Are there any other ways of performing such data analysis on my data stored in Firebase database? For example, export the data and use Python and SciKit Learn?
Whatever opinion or advice you may have, I would be grateful if you could share it!
You're not alone - many people building web apps on GCP have this question, and there is no single answer.
I'm not too familiar with Firebase Analytics, but can answer the question for Firestore and for your custom analytics (e.g. weekly avg protein consumption)
The first thing to point out is that Firestore, unlike other NoSQL databases, is storage only. You can't perform aggregations in real time like you can with MongoDB, so the calculations have to be done somewhere else.
The best practice recommended by GCP in this case is indeed to do a regular export of your Firestore data into BQ (BigQuery), and you can run analytical calculations there in the meantime. You could also, when a user inputs some data, send that to Pub/Sub and use one of GCP Dataflow's streaming templates to stream the data into BQ, and have everything in near real time.
Here's the issue with that however: while this solution gives you real time, and is very scalable, it gets expensive fast, and if you're more used to Python than SQL to run analytics it can be a steep learning curve. Here's an alternative I've used for smaller webapps, which scales well for <100k users and costs <$20 a month on GCP's current pricing:
Write a Python script that grabs the data from Firestore (using the Firestore Python SDK), generates the analytics you need on it, and writes the results back to a Firestore collection
Create an endpoint for that function using Flask or Django
Deploy that server application on Cloud Run, preventing unauthenticated invocations (you'll only be calling it from within GCP) - see this article, steps 1 and 2 only. You can also deploy the Python script(s) to GCP's Vertex AI or hosted Jupyter notebooks if you're more comfortable with that
Use Cloud Scheduler to call that function every x minutes - see these docs for authentication
Have your React app query the "analytics results" collection to get the results
My solution is a FlutterWeb based Dashboard that displays relevant data in (near) realtime like the Regular Flutter IOS/Android app and likewise some aggregated data.

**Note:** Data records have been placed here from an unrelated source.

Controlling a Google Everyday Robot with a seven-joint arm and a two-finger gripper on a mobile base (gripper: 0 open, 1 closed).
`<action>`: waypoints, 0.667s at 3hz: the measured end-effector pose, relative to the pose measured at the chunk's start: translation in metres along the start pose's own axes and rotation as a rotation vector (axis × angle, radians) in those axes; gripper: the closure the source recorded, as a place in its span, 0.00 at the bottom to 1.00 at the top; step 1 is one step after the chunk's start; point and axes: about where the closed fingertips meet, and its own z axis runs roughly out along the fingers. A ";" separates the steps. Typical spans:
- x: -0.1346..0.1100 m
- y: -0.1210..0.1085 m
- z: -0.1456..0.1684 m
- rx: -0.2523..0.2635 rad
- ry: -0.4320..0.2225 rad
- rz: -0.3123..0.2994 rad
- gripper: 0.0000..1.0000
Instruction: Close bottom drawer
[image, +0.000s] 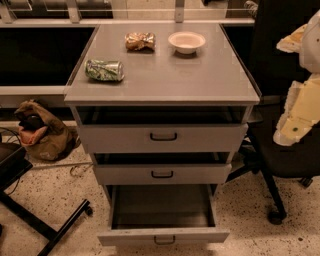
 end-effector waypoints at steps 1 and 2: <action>0.000 0.000 0.000 0.000 0.000 0.000 0.00; 0.002 0.021 0.027 -0.044 -0.004 0.015 0.00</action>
Offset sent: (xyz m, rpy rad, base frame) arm -0.0295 0.0263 -0.1218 0.0659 0.1700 -0.0113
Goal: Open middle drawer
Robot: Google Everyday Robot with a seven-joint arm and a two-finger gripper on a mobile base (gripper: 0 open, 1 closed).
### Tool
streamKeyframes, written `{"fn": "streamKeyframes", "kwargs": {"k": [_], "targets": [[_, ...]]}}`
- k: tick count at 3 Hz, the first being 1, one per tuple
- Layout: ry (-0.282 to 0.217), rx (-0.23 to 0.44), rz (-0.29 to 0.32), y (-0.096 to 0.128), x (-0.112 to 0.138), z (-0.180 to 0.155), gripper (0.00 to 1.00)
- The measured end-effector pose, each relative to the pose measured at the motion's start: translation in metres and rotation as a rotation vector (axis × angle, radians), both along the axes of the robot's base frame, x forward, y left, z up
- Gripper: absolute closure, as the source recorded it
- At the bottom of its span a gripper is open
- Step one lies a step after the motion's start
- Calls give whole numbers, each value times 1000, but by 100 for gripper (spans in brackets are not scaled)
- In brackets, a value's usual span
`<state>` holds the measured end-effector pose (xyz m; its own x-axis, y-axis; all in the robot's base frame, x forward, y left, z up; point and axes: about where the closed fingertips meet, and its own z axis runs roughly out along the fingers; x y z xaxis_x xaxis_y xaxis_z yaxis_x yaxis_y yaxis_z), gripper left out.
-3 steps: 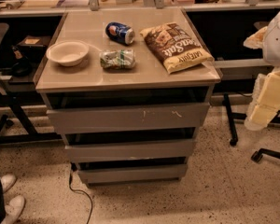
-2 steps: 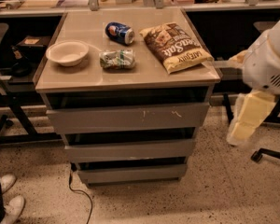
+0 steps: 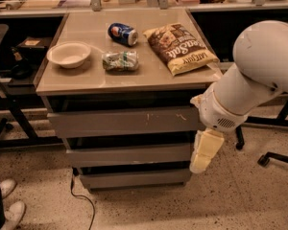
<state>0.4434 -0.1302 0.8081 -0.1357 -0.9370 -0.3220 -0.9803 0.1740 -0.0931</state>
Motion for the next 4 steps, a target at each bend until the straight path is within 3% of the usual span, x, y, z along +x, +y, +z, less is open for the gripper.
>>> {"fn": "streamKeyframes", "kwargs": {"k": [1,2,3,4], "targets": [[0,0,0,0,0,0,0],[66,37,9,11,-17,-38,0],[163,107,38,38,-42,-109,0],[249,99,44,59,-50,-183,0]]}}
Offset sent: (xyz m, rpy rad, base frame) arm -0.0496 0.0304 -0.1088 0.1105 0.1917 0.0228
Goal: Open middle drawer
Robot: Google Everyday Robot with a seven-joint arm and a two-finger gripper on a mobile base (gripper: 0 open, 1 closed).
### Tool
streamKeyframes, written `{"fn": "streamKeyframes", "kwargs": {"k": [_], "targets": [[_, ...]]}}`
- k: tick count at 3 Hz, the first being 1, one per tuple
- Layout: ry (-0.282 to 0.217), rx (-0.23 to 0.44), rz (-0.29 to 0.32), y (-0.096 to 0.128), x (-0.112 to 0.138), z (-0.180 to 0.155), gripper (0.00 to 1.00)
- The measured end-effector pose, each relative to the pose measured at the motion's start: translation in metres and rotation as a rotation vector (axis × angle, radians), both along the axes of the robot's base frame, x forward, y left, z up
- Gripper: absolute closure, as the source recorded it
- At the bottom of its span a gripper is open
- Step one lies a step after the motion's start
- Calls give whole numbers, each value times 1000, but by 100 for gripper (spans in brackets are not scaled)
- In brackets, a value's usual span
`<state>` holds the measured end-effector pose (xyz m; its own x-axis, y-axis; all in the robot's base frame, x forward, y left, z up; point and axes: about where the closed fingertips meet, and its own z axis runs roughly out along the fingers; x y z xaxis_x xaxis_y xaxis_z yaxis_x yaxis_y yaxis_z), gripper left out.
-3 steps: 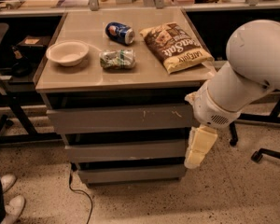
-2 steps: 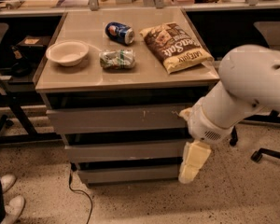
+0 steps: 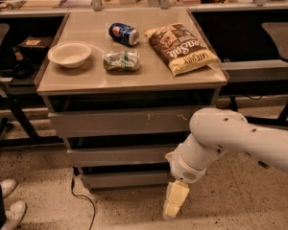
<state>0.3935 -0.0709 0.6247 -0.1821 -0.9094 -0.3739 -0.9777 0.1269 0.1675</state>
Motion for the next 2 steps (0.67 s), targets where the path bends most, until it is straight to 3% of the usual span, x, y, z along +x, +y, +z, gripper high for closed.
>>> {"fn": "streamKeyframes", "kwargs": {"k": [1,2], "targets": [[0,0,0,0,0,0,0],[6,-43,-45,-2,11,-39,0]]}}
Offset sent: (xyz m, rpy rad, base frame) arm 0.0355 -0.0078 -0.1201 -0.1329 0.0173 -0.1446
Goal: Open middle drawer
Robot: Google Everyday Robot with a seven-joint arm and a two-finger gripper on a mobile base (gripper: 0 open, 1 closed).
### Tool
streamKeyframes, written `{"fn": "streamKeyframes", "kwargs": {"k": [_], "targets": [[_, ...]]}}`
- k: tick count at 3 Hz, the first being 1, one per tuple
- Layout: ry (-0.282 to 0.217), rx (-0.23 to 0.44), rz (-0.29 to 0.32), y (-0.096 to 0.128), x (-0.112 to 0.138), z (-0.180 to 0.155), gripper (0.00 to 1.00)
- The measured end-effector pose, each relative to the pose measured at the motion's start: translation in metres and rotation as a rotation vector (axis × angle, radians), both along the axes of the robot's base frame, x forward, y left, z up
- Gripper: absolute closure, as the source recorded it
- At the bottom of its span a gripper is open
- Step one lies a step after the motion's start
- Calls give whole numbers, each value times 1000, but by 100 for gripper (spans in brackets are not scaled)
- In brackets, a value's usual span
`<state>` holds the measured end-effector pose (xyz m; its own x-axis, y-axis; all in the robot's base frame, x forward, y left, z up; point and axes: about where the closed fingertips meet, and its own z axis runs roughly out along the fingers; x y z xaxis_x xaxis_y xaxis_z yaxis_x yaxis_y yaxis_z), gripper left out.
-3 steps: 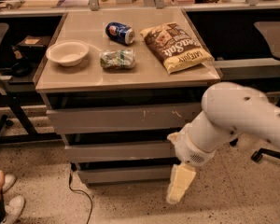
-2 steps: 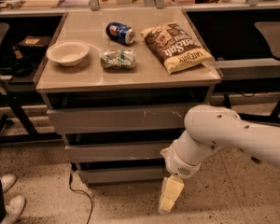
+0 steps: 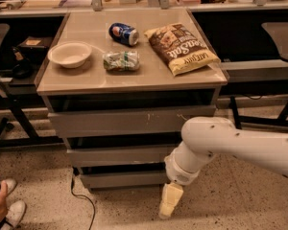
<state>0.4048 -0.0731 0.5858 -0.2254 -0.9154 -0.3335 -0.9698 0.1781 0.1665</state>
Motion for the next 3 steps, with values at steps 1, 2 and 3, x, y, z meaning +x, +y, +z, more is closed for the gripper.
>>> {"fn": "streamKeyframes", "kwargs": {"k": [1,2,3], "targets": [[-13,-29,-73,-8,34,-49,0],[-33,-51,-114,-17,64,-78,0],[-48,-70,-140,-26,89,-97,0]]}}
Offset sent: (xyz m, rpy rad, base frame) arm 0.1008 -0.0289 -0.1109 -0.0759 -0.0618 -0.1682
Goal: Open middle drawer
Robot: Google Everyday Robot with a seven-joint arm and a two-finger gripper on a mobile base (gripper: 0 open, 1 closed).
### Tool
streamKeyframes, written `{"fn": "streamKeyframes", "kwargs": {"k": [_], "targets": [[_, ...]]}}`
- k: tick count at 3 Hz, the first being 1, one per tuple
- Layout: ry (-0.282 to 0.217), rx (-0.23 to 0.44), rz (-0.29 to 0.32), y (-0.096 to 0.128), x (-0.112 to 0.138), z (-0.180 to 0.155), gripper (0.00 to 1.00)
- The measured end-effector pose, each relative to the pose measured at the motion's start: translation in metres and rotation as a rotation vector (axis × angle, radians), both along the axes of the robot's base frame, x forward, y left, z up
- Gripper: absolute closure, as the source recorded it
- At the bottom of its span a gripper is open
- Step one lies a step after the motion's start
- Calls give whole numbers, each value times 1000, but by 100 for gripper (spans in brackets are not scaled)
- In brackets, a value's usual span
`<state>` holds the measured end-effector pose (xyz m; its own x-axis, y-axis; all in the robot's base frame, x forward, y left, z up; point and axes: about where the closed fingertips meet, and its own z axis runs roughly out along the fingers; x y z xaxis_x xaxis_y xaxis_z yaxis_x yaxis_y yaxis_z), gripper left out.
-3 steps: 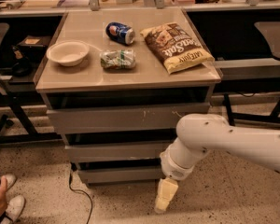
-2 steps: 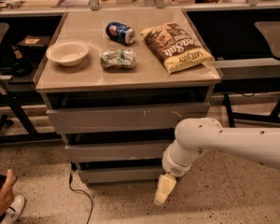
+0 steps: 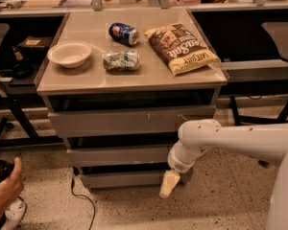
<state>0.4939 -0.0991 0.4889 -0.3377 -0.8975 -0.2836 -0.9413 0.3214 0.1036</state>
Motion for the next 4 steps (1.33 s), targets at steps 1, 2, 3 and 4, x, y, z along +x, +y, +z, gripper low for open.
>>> {"fn": "streamKeyframes", "kwargs": {"k": [1,2,3,4], "targets": [[-24,-13,-14,-5,26,-10,0],[-51,-23,-13,-4,53,-15,0],[-76,-20,-13,5,87,-27,0],[-68,-15,-16,9,91,-38,0]]}}
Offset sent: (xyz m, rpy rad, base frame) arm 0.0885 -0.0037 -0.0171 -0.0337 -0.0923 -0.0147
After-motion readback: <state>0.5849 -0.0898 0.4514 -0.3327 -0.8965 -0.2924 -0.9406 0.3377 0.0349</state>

The aggregated data is compiled using a few nodejs based triggers in the database that does any analytic lifting and hence is also near realtime. If you study pricing you will learn, that function invocations are pretty cheap unless of-course you happen to make a 'desphew' :)
I came up with a great solution.
I used the inbuilt firebase BigQuery plugin. Then I used Cube.js (deployed on GCP - cloud run on docker) on top of bigquery.
Cube.js just makes everything just so easy. You do need to make a manual query It tries to do optimize queries. On top of that, it uses caching so you won't get big bills on GCP. I think this is the best solution I was able to find. And this is infinitely scalable and totally real-time.
Also if you are a small startup then it is mostly free with GCP - free limits on cloud run and BigQuery.
Note:- This is not affiliated in any way with cubejs.